Factor IX Bm Kiryu: a Val-313-to-Asp substitution in the catalytic domain results in loss of function due to a conformational change of the surface loop: evidence obtained by chimaeric modelling.

Factor IX Kiryu is a naturally occurring mutant of factor IX that has 2.5% coagulant activity, even though normal plasma levels of factor IX antigen are detected. Factor IX Kiryu was purified from a patient's plasma by immunoaffinity chromatography with a calcium-dependent anti-factor IX monoclonal antibody column. It was cleaved normally by factor XIa in the presence of Ca2+, yielding a two-chain factor IXa. However, the resulting factor IXa showed only 1.5% of the normal factor IXa in terms of factor X activation in the presence of factor VIII, phospholipids, and Ca2+, and had 20% of the normal esterase activity for Z-Arg-p-nitrobenzyl ester. Therefore factor IXa Kiryu showed the defect of the catalytic triad or primary substrate binding site as well as defective interaction with factors VIII/X. Single-strand conformational polymorphism analysis and DNA sequencing of the amplified DNA revealed a missense point mutation, a T-to-A substitution at nucleotide number 31,059 of the factor IX Kiryu gene.
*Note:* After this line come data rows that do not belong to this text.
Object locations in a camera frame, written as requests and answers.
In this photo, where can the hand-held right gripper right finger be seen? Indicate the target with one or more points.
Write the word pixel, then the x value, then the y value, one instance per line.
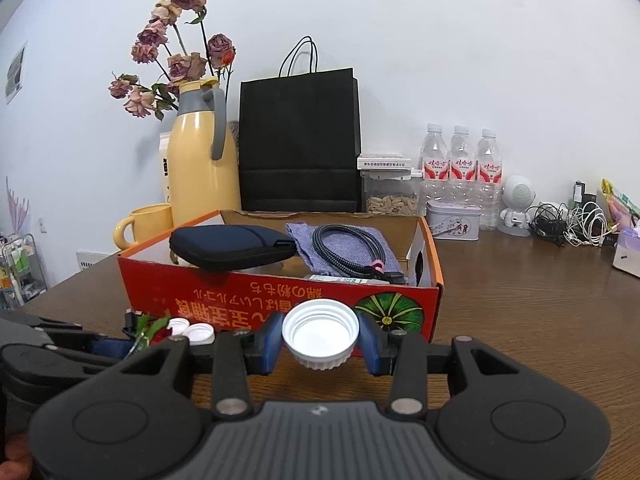
pixel 370 347

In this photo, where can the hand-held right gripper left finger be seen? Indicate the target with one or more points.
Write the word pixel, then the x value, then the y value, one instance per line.
pixel 271 347

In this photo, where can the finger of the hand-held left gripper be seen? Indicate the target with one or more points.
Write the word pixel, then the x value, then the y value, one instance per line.
pixel 35 324
pixel 107 347

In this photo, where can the large white ribbed cap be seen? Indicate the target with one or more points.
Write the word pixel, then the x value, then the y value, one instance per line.
pixel 320 332

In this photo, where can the red artificial rose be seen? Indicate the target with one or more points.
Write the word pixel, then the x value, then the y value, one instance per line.
pixel 160 334

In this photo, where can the red cardboard box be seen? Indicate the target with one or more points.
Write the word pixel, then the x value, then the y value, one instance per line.
pixel 215 280

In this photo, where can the navy zip pouch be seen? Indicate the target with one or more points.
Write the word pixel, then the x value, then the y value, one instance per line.
pixel 225 247

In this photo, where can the purple fabric pouch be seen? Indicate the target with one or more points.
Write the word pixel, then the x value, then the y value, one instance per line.
pixel 300 237

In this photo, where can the person's left hand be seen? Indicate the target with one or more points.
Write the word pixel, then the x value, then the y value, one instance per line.
pixel 12 460

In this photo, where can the black plug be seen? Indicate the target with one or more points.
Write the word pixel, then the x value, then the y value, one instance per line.
pixel 132 321

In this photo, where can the small white bottle cap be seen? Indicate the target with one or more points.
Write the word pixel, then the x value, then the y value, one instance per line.
pixel 178 329
pixel 201 334

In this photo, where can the yellow mug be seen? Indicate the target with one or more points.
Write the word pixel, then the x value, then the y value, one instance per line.
pixel 150 225

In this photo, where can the clear container of seeds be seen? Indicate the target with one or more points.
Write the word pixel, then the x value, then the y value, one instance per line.
pixel 390 205

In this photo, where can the white printed tin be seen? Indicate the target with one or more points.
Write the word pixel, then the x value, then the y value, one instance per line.
pixel 452 222

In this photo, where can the flat white box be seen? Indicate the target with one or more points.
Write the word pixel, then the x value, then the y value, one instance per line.
pixel 385 161

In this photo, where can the yellow thermos jug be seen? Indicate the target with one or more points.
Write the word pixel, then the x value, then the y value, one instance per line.
pixel 200 170

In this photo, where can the clear water bottle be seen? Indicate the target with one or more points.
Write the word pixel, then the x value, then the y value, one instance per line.
pixel 461 165
pixel 489 170
pixel 434 162

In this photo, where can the white robot speaker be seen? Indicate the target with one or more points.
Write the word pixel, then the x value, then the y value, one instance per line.
pixel 519 195

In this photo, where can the black paper bag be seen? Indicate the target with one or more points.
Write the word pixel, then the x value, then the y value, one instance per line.
pixel 300 135

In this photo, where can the black charger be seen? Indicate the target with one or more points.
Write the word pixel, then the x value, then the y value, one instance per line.
pixel 578 191

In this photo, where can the white and purple tissue box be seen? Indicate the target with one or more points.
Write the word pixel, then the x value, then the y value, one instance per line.
pixel 628 255

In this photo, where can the colourful snack packets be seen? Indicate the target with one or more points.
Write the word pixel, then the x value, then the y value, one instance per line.
pixel 620 200

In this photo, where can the white wall vent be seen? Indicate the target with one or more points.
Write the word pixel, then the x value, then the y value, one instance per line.
pixel 91 260

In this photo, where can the white wall socket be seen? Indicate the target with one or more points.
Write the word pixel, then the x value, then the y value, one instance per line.
pixel 42 225

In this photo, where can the purple wall decal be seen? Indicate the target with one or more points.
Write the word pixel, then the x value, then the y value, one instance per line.
pixel 17 207

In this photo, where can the wall picture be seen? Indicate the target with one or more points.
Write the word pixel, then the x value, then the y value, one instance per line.
pixel 15 74

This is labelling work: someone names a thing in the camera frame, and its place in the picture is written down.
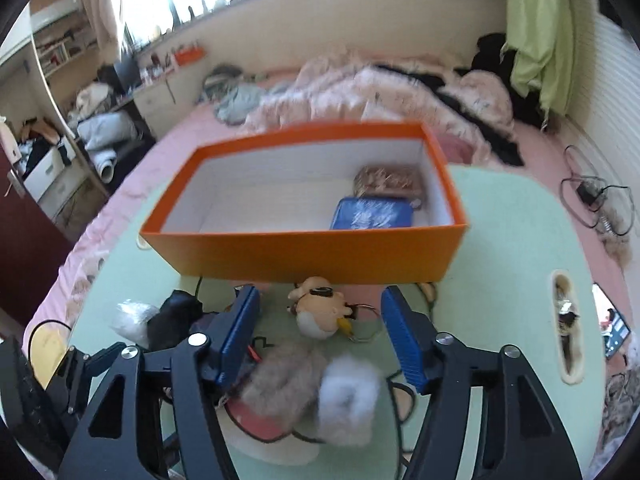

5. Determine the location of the blue tin box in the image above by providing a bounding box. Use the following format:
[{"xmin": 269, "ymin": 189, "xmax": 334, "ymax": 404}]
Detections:
[{"xmin": 330, "ymin": 196, "xmax": 416, "ymax": 231}]

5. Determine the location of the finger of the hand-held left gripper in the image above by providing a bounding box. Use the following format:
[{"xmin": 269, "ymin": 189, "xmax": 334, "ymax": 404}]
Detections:
[{"xmin": 57, "ymin": 344, "xmax": 126, "ymax": 413}]

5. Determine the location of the pink fluffy quilt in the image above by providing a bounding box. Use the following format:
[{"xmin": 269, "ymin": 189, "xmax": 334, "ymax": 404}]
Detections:
[{"xmin": 245, "ymin": 50, "xmax": 516, "ymax": 166}]

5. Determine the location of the small orange box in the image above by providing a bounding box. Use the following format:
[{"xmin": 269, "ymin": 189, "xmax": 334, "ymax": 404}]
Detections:
[{"xmin": 172, "ymin": 46, "xmax": 205, "ymax": 66}]

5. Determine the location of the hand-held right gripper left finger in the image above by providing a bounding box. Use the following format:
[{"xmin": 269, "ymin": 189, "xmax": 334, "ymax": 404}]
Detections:
[{"xmin": 60, "ymin": 285, "xmax": 263, "ymax": 480}]

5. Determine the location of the mint green cartoon desktop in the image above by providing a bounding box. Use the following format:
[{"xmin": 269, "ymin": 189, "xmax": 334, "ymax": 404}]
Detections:
[{"xmin": 65, "ymin": 160, "xmax": 608, "ymax": 480}]

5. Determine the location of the black charger with cable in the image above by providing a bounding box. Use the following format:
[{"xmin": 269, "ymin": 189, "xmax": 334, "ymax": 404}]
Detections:
[{"xmin": 560, "ymin": 145, "xmax": 633, "ymax": 236}]

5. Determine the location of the dark brown case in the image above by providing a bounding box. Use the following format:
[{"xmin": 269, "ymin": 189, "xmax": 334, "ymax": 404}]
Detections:
[{"xmin": 352, "ymin": 164, "xmax": 423, "ymax": 200}]

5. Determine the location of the black clothing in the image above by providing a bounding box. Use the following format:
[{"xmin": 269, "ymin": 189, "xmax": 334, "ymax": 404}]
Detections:
[{"xmin": 470, "ymin": 34, "xmax": 546, "ymax": 128}]

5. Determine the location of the pale laundry pile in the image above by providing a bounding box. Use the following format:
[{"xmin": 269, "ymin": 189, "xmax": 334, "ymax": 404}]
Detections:
[{"xmin": 75, "ymin": 82, "xmax": 146, "ymax": 181}]

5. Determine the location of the light green curtain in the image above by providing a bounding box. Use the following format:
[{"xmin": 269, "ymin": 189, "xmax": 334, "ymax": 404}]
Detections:
[{"xmin": 502, "ymin": 0, "xmax": 576, "ymax": 116}]

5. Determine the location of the black lace fabric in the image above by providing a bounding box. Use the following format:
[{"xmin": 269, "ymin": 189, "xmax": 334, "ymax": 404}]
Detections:
[{"xmin": 147, "ymin": 290, "xmax": 206, "ymax": 351}]

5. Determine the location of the white drawer cabinet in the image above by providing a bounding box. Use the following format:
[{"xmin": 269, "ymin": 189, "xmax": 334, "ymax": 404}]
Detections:
[{"xmin": 132, "ymin": 77, "xmax": 201, "ymax": 136}]

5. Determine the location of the dark red door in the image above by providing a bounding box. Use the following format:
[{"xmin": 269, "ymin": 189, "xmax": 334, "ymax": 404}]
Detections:
[{"xmin": 0, "ymin": 150, "xmax": 76, "ymax": 321}]

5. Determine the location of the smartphone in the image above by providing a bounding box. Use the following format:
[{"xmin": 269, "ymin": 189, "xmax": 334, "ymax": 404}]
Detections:
[{"xmin": 592, "ymin": 284, "xmax": 632, "ymax": 361}]

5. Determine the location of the crumpled clear plastic bag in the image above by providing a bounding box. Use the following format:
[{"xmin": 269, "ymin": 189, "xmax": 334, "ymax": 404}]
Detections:
[{"xmin": 111, "ymin": 299, "xmax": 161, "ymax": 346}]

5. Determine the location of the orange cardboard box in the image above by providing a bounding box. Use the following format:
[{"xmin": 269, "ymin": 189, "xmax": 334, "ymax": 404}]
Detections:
[{"xmin": 139, "ymin": 121, "xmax": 471, "ymax": 286}]

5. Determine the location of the wall shelf with books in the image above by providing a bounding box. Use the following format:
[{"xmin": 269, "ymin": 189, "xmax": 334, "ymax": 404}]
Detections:
[{"xmin": 30, "ymin": 0, "xmax": 101, "ymax": 81}]

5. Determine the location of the black monitor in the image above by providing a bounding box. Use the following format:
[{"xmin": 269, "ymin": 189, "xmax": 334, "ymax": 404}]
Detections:
[{"xmin": 114, "ymin": 52, "xmax": 142, "ymax": 95}]

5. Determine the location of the grey clothing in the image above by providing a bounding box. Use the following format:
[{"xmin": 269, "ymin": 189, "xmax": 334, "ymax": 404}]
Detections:
[{"xmin": 205, "ymin": 65, "xmax": 271, "ymax": 126}]

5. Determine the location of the plush doll keychain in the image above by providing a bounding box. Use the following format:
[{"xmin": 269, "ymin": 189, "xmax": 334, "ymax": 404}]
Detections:
[{"xmin": 287, "ymin": 276, "xmax": 388, "ymax": 345}]

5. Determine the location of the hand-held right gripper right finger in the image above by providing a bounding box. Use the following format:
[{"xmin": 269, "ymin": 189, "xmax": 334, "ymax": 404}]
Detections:
[{"xmin": 381, "ymin": 285, "xmax": 583, "ymax": 480}]

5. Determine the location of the beige curtain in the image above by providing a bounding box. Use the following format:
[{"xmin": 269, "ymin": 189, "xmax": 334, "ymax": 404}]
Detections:
[{"xmin": 80, "ymin": 0, "xmax": 131, "ymax": 56}]

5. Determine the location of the brown fur pompom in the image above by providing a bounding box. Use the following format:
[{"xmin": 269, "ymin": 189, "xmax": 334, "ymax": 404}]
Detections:
[{"xmin": 240, "ymin": 342, "xmax": 328, "ymax": 436}]

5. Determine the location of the white fur pompom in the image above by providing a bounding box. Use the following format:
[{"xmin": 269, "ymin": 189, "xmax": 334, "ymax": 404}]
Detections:
[{"xmin": 317, "ymin": 352, "xmax": 383, "ymax": 448}]

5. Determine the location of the pink bed sheet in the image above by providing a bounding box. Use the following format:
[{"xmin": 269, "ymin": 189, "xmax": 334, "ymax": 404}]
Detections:
[{"xmin": 30, "ymin": 67, "xmax": 636, "ymax": 341}]

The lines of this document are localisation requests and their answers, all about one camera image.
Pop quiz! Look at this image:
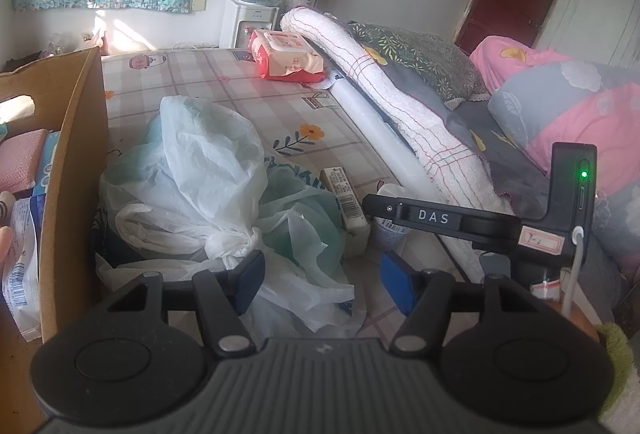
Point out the grey floral pillow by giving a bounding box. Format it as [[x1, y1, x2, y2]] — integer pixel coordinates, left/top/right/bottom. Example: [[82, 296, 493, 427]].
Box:
[[347, 20, 491, 109]]

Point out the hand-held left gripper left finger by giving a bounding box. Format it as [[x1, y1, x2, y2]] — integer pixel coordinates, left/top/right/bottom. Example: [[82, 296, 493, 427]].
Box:
[[102, 250, 266, 357]]

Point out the blue white packet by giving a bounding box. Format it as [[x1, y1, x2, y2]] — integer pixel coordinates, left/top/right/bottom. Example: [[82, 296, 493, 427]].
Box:
[[2, 194, 46, 340]]

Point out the pink plush toy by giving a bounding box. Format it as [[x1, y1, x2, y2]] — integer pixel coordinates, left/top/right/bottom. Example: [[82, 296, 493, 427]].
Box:
[[0, 191, 13, 267]]

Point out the person's right forearm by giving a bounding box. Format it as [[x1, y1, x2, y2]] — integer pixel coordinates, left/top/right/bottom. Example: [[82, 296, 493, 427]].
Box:
[[567, 306, 628, 425]]

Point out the brown cardboard box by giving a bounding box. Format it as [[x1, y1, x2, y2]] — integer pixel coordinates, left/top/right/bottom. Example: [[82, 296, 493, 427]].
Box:
[[0, 46, 110, 345]]

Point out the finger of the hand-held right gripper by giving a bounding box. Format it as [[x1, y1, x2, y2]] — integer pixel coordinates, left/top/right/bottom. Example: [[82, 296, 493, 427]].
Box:
[[361, 194, 407, 222]]

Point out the white water dispenser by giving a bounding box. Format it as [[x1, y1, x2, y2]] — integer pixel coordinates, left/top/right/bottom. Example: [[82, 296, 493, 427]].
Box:
[[220, 0, 281, 49]]

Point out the white plastic bag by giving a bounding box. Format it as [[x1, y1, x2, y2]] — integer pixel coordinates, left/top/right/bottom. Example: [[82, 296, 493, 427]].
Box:
[[92, 94, 368, 335]]

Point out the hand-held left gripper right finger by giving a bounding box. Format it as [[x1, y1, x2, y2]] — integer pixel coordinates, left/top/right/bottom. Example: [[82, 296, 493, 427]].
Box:
[[379, 251, 538, 357]]

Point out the small white bottle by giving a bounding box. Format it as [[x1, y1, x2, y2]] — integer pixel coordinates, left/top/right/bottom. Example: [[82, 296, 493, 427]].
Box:
[[372, 184, 408, 249]]

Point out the white cable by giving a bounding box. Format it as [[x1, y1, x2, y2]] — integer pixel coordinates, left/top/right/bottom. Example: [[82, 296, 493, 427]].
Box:
[[560, 226, 588, 319]]

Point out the beige ointment box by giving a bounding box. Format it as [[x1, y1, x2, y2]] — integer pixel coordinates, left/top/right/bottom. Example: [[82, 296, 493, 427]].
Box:
[[320, 166, 372, 259]]

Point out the red wet wipes pack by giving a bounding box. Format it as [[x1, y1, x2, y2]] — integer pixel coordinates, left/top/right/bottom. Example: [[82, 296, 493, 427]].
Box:
[[249, 28, 327, 83]]

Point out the pink sponge cloth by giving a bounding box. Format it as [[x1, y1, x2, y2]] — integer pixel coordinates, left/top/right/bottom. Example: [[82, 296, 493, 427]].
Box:
[[0, 129, 51, 195]]

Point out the pink grey cartoon quilt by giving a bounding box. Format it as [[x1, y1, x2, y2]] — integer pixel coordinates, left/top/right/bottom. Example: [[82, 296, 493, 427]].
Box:
[[452, 35, 640, 315]]

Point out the rolled white towel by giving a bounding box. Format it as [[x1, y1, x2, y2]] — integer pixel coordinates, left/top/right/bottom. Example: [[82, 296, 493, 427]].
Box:
[[279, 6, 516, 282]]

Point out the crumpled clear plastic bag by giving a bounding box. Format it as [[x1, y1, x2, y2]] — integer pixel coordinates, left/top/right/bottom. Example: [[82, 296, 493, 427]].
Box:
[[42, 26, 108, 59]]

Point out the blue plaster box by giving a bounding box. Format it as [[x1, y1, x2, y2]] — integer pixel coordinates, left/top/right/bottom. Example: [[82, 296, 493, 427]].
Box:
[[32, 131, 63, 199]]

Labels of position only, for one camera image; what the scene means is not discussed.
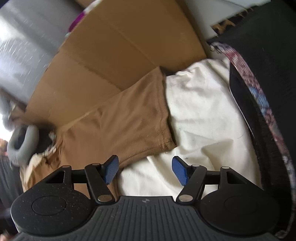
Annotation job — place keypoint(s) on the grey plastic-wrapped mattress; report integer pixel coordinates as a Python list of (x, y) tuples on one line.
[(27, 46)]

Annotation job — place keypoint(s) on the floral patterned garment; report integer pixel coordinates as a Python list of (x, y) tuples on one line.
[(254, 85)]

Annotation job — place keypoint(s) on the grey neck pillow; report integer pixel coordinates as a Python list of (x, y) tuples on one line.
[(16, 153)]

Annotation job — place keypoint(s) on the black folded garment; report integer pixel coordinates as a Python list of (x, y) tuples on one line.
[(266, 46)]

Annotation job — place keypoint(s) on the flattened cardboard sheet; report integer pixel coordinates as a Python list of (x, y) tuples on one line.
[(115, 46)]

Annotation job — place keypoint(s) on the brown t-shirt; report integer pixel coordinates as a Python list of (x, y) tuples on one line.
[(120, 115)]

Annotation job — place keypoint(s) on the cream bear print bed sheet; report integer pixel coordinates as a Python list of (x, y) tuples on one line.
[(203, 115)]

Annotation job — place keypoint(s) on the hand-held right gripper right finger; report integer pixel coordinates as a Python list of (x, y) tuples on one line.
[(180, 171)]

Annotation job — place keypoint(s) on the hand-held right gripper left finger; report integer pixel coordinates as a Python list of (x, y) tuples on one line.
[(111, 170)]

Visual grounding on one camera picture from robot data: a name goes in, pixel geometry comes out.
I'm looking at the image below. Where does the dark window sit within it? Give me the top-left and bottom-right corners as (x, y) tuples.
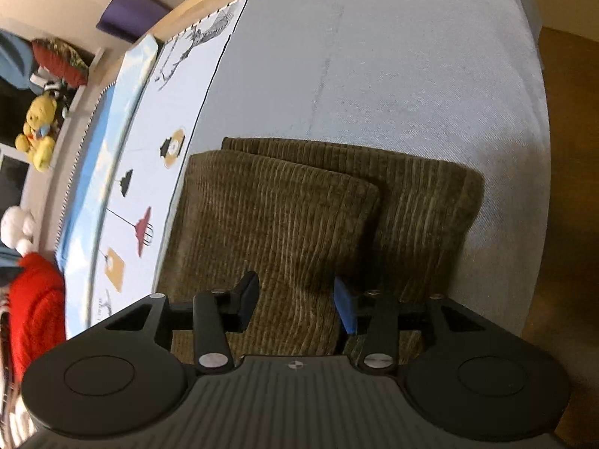
(0, 79), (30, 197)

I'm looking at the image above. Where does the wooden bed frame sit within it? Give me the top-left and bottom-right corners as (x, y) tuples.
(89, 0), (338, 104)

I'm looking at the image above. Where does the red folded blanket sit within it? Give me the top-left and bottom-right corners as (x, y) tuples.
(7, 253), (67, 384)

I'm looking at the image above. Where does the grey mattress with stitched trim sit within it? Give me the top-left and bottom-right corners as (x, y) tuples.
(55, 83), (117, 256)

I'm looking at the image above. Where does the purple box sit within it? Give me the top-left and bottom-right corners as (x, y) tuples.
(96, 0), (171, 40)

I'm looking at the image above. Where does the yellow plush toy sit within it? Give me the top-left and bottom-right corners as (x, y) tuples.
(15, 94), (60, 172)

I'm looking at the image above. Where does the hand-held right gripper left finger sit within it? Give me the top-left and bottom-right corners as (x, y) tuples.
(105, 271), (260, 377)

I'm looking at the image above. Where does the blue hanging cloth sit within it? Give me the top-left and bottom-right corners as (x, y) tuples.
(0, 30), (40, 89)

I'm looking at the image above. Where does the red floral cushion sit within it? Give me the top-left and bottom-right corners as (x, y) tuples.
(32, 39), (89, 89)

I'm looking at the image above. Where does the light blue patterned blanket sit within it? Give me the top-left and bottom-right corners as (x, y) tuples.
(56, 35), (162, 267)

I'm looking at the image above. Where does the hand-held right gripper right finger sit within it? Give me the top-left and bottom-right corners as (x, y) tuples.
(333, 277), (492, 375)

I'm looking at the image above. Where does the black white plush toy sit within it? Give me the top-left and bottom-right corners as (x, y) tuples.
(30, 72), (66, 102)

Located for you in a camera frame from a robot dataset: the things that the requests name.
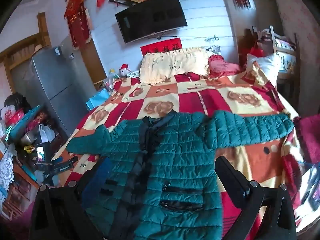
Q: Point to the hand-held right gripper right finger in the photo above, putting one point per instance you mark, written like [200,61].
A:
[232,176]

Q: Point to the wall poster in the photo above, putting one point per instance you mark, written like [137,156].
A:
[214,49]

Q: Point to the cream ruffled pillow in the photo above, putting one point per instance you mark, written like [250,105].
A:
[172,65]

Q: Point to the white plastic bag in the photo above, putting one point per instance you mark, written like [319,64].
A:
[46,133]

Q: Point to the white pillow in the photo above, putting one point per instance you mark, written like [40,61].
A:
[266,66]

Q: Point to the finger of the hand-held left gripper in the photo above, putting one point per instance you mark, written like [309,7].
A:
[65,160]

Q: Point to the wooden chair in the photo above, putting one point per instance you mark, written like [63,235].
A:
[280,47]

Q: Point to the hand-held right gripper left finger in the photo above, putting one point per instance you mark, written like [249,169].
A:
[98,177]

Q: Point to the grey refrigerator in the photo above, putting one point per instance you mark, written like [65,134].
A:
[56,85]

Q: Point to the red checked printed blanket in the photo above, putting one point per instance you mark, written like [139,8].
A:
[215,97]

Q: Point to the red knot hanging decoration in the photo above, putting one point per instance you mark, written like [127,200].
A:
[77,20]

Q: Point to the white lace cloth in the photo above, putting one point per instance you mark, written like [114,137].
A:
[6,171]

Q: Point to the light blue bag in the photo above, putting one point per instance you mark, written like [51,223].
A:
[96,100]

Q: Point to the metal pot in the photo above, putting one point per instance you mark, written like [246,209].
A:
[28,138]

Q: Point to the black wall television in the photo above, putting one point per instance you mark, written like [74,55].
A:
[152,17]

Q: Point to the wooden door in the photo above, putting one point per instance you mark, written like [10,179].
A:
[95,55]

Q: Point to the green quilted jacket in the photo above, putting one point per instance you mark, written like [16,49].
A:
[180,155]

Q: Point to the small red paper flag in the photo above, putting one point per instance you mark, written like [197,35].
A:
[101,0]

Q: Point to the red wall banner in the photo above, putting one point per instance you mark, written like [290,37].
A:
[162,47]

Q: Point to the white plush toy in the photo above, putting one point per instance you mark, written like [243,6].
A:
[124,70]

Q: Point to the maroon blanket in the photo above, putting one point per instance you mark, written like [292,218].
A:
[308,135]

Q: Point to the pink ruffled pillow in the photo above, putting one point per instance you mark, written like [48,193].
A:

This mutation resulted in the amino acid substitution of Val-313 by Asp in the catalytic domain. Restriction enzyme analysis of the amplified DNA showed that the mutation was inherited from the patient's mother. The chimaeric method was employed to construct a model of the serine protease domain of factor IXa, and the resultant model suggested that the Val-313 to Asp substitution altered the conformation of the substrate-binding site. These data combined with our previous findings on a Gly-311-to-Glu mutant of factor IX suggest that the loop conformation from Gly-311 to ARg-318 is important for the expression of coagulant activity.